Otiko versus opticiens : un débat « cornéen »
La société Otiko est dans la ligne de mire du Synope et de son concurrent Unilens’. Tous deux dénoncent une pratique illégale et une concurrence déloyale.
Sur son site Internet, le slogan d’Otiko est alléchant : « Des lunettes à prix d’Internet chez votre pharmacien ». Cet opticien sur Internet propose, en effet, la vente à distance de lunettes de vue en pharmacie sans opticien présent. Une offre qui s’est attiré les foudres du Synope (Syndicat des opticiens sous enseigne) et de son concurrent Unilens’. Le premier a alerté début juin le ministère de la Santé ainsi que l’Ordre des pharmaciens. Le second, qui implante en pharmacie des corners d’optique, l’assigne devant les tribunaux. Tous les deux dénoncent des pratiques en dehors du champ de la législation et « un exercice illégal de la profession d’opticien », selon le Synope.
Si le développement d’un rayon d’optique n’est pas contestable, une partie du débat se focalise sur l’absence d’une personne détenant le BTS d’opticien-lunetier dans l’équipe officinale. « Les pharmaciens sont habilités à vendre des verres correcteurs à condition que le personnel détienne les qualifications requises et que les locaux soient adaptés », rappelle Alain Delgutte, président de la section A de l’Ordre des pharmaciens, soulignant que, « pour le moment, l’Ordre n’a été saisi d’aucune plainte ».
Seul le patient réalise la transaction
Pour Romain Fréton, directeur général d’Otiko, son modèle est dans les clous. « La loi Hamon autorise la vente en ligne de lunettes. Grâce à notre application iPad, nous prenons à distance les mesures pupillaires indispensables pour fabriquer des verres sur mesure. Le pharmacien a un rôle d’accompagnement dans l’essayage des montures et la prise des mesures. Il n’effectue pas l’acte de vente. La commande et la transaction sont réalisées par le patient. Chaque photo transmise depuis l’officine fait l’objet d’une analyse systématique par nos opticiens, qui donnent ensuite l’ordre de fabrication.

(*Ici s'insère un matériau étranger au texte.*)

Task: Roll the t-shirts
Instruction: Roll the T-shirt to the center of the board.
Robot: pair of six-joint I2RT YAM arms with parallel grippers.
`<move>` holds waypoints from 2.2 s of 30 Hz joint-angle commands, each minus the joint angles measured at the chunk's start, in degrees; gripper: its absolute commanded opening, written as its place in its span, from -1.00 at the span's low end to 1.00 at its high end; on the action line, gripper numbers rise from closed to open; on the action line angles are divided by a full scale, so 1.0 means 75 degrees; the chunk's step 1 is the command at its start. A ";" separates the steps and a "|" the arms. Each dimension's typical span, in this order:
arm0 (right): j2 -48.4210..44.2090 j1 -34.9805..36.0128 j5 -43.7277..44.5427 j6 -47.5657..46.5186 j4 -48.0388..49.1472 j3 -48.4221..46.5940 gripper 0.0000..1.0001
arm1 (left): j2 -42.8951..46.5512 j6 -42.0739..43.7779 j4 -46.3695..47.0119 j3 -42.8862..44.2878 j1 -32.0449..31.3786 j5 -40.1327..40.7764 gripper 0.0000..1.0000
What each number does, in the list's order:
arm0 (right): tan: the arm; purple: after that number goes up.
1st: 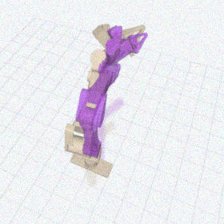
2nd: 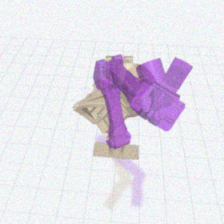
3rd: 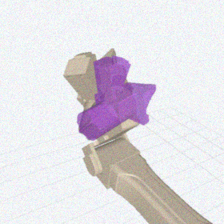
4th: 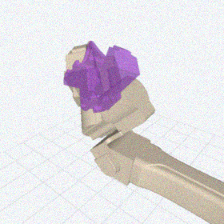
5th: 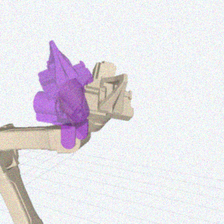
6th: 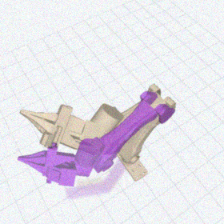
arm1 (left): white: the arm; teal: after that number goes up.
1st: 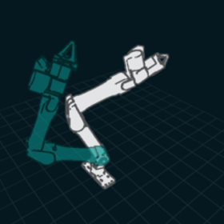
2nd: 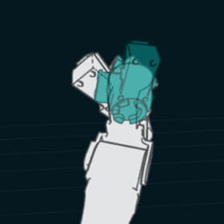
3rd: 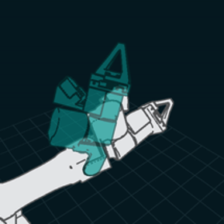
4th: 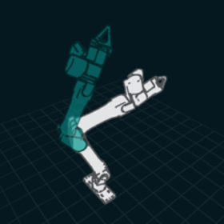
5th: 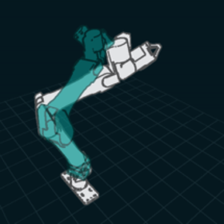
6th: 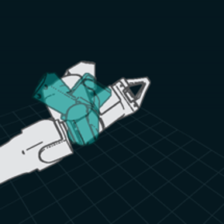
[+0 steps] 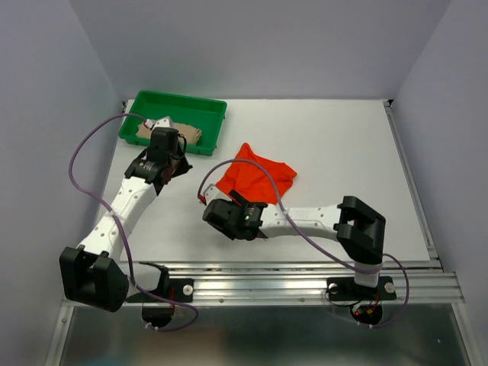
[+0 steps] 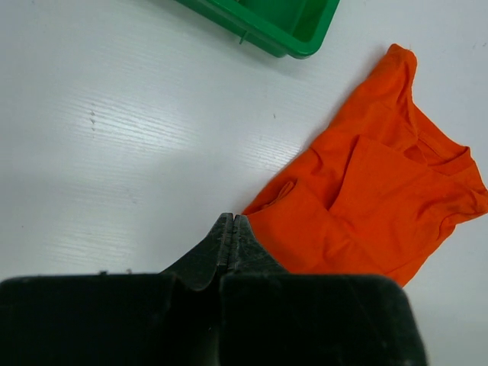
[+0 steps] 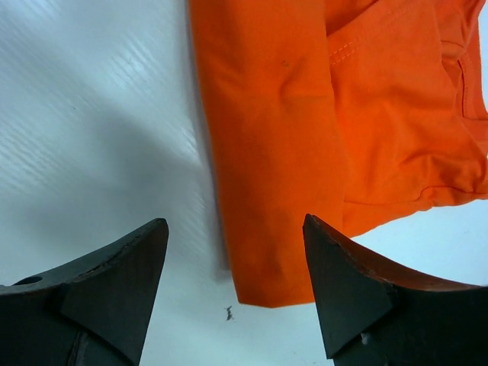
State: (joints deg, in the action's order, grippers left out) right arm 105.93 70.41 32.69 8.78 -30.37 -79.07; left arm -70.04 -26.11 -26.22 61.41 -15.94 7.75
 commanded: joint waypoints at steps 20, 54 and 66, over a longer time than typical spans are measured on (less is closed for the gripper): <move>0.1285 0.0198 0.2040 -0.2353 0.3439 0.1284 0.25 | 0.0163 0.0001 0.0027 -0.0195 0.0087 0.0104 -1.00; -0.0249 -0.2063 -0.4964 0.1103 0.2456 0.1074 -0.99 | 0.0280 0.0165 0.0168 -0.0453 0.0110 -0.0365 -1.00; 0.0173 -0.2802 -0.7990 0.2005 0.2771 0.0968 -0.99 | 0.0257 0.0258 0.0144 -0.0442 0.0110 -0.0471 -1.00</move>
State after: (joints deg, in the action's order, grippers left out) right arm 106.54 50.37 -16.75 20.47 -11.51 -69.71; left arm -69.14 -25.30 -26.37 58.61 -15.27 4.51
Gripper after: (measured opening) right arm 0.098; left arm 0.018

Trois à cinq jours plus tard, les lunettes sont livrées à la pharmacie. »
Alors que le Synope en appelle à la délation des pharmacies partenaires d’Otiko, Romain Fréton défend la transparence de son concept : « Le ministère de la Santé, les ARS et l’Ordre des pharmaciens connaissent notre existence, nous nous sommes spontanément déclarés dès notre lancement ».
Des lunettes quatre fois moins chères
La pomme de la discorde ne serait-elle pas surtout financière ? Les lunettes Otiko coûtent environ quatre fois moins cher que les prix moyens du marché. En contrepartie de ses services, le pharmacien perçoit une commission d’environ 35 %. François Menge, directeur général d’Unilens’, implante en pharmacie des Carrés de l’optique « en totale clarté avec la législation, chaque “Carré” étant supervisé par un opticien salarié de l’officine ». Il déplore « une concurrence déloyale » et préfère s’en remettre « à l’autorité des juges afin de clore le débat ».

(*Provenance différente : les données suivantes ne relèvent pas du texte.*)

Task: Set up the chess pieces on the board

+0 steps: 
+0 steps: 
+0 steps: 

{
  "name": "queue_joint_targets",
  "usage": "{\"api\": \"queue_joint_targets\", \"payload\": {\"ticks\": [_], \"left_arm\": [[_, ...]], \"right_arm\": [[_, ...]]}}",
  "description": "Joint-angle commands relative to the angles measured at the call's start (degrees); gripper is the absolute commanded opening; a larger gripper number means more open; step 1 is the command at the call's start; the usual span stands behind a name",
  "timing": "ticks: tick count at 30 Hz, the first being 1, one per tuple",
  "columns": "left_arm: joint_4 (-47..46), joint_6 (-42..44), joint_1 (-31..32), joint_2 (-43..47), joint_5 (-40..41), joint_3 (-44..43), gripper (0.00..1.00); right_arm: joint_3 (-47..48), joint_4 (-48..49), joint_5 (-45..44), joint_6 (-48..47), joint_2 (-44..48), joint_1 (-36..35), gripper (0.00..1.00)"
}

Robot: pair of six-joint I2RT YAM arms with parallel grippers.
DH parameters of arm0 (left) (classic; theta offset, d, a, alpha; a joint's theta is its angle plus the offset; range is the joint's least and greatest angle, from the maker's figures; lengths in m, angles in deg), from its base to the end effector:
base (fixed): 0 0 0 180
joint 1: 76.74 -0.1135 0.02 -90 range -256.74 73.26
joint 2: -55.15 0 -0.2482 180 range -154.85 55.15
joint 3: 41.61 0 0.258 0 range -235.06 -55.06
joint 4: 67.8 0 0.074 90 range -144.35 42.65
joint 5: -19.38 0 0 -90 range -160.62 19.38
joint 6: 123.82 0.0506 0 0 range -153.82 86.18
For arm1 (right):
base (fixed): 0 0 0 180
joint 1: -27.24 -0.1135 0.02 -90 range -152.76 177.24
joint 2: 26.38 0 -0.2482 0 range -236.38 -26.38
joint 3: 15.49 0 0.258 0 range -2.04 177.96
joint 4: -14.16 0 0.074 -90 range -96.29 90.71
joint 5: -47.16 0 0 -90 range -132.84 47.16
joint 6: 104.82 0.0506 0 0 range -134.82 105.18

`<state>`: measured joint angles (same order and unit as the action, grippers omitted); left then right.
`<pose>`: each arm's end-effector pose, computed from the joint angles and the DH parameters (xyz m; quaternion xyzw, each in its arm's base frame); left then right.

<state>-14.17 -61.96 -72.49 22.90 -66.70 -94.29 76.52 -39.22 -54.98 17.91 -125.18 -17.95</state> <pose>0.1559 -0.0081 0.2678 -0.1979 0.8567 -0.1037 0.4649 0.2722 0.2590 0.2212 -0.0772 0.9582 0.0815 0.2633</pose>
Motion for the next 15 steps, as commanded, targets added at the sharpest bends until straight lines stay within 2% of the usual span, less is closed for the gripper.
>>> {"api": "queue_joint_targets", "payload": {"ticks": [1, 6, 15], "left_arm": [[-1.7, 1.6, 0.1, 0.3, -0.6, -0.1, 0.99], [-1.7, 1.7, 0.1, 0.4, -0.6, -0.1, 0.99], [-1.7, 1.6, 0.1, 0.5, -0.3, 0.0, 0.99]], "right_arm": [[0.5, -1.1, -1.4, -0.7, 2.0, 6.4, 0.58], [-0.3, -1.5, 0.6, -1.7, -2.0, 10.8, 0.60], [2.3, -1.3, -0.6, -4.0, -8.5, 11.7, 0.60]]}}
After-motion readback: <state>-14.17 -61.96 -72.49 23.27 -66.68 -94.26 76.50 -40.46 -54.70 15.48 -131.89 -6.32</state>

En attendant que les tribunaux tranchent, Alain Delgutte conseille aux pharmaciens souhaitant se lancer dans un partenariat avec Otiko « de bien examiner le contrat qui leur est proposé et de s’assurer que tous les critères légaux pour exercer cette activité soient remplis, notamment l’interdiction déontologique de mettre à la disposition de personnes étrangères à l’officine une partie des locaux pour l’exercice d’une autre profession ».